* _RECORDED DATA_
□ □ □

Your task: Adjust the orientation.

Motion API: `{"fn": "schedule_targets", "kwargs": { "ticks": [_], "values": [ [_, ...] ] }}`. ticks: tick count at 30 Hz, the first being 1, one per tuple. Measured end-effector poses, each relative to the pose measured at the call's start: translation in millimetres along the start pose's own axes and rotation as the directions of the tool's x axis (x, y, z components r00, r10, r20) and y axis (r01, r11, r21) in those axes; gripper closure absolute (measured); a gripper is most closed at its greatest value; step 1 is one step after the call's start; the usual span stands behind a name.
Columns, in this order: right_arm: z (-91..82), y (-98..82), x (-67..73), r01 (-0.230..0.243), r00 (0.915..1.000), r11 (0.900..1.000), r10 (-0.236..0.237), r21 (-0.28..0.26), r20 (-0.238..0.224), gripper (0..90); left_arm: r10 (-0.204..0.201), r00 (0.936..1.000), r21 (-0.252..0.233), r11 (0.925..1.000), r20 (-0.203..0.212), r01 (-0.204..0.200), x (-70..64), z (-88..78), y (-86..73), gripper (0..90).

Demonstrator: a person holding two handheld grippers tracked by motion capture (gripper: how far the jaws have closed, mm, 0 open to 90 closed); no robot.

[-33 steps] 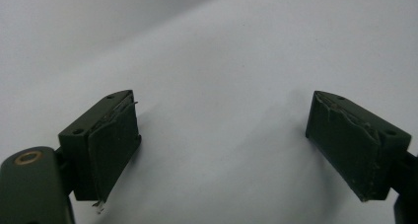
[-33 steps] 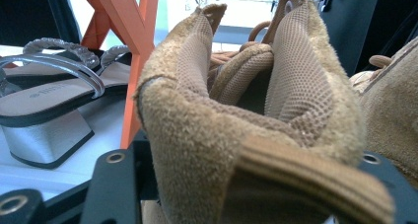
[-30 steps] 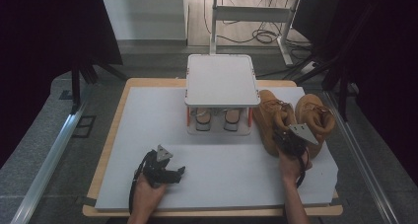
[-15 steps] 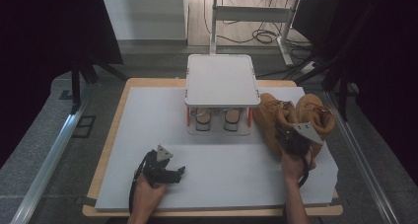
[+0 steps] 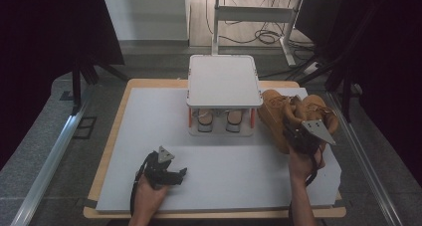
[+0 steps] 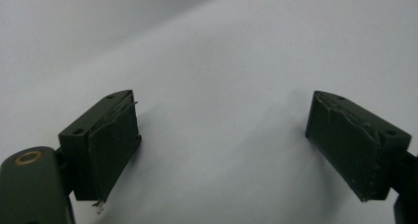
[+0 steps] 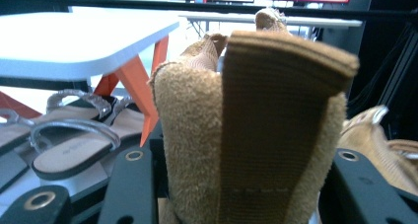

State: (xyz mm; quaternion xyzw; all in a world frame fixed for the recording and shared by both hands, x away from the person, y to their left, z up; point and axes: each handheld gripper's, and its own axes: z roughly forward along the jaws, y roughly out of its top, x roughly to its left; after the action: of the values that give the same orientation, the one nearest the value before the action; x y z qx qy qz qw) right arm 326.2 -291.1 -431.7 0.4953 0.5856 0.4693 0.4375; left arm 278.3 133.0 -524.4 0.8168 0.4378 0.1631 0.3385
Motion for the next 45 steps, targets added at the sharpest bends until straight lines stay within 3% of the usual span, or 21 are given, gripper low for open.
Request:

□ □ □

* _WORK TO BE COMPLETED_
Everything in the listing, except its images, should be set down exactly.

* _ANSWER BOX_
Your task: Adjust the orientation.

Motion API: `{"fn": "schedule_targets", "kwargs": { "ticks": [_], "values": [ [_, ...] ] }}`. ticks: tick count at 30 Hz, the first being 1, one per tuple. Measured end-effector poses, each relative to the pose measured at the call's start: translation in millimetres along the start pose's own axes and rotation as the directions of the tool's x axis (x, y, z components r00, r10, r20) and y axis (r01, r11, r21) in those axes; gripper closure absolute (measured); a gripper is most closed at its greatest value; step 1 is one step after the call's start; the usual span stands behind a name.
Columns, in this order: right_arm: z (-91..82), y (-98..82), x (-67..73), r01 (-0.230..0.243), r00 (0.915..1.000), r11 (0.900..1.000), r10 (-0.236..0.237), r21 (-0.28..0.26), r20 (-0.238..0.224), gripper (0..90); left_arm: r10 (-0.204..0.201), r00 (0.936..1.000), r21 (-0.252..0.233), r11 (0.925..1.000), r20 (-0.203..0.212), r01 (-0.204..0.200), x (-70..64), z (-88..78), y (-86..73), gripper (0..90).

Demonstrator: a person holding two handheld grippers tracked by motion capture (gripper: how far the jaws have closed, mm, 0 open to 90 closed); no robot.

[-33 steps] 
[-33 steps] 
[-30 steps] 
[-15 steps] 
[+0 steps] 
[+0 steps] 
[+0 steps] 

State: (xyz mm; quaternion xyzw; all in a world frame fixed for the recording and shared by both hands, x away from the person, y to their left, z up; point and axes: each handheld gripper's, and its own axes: z roughly forward along the jaws, y roughly out of its top, x roughly to its left; after the action: of the values that give the same orientation, the one nearest the value before the action; x y z qx qy qz qw) right arm 326.2 -291.1 -431.7 0.4953 0.5856 0.4693 0.4375; left arm 278.3 133.0 -524.4 0.8168 0.4378 0.1631 0.3385
Motion for the next 45 steps, targets added at the sharpest bends until straight lines stay within 3% of the usual span, or 21 are given, gripper low for open.
Request:

The exercise has been completed in full.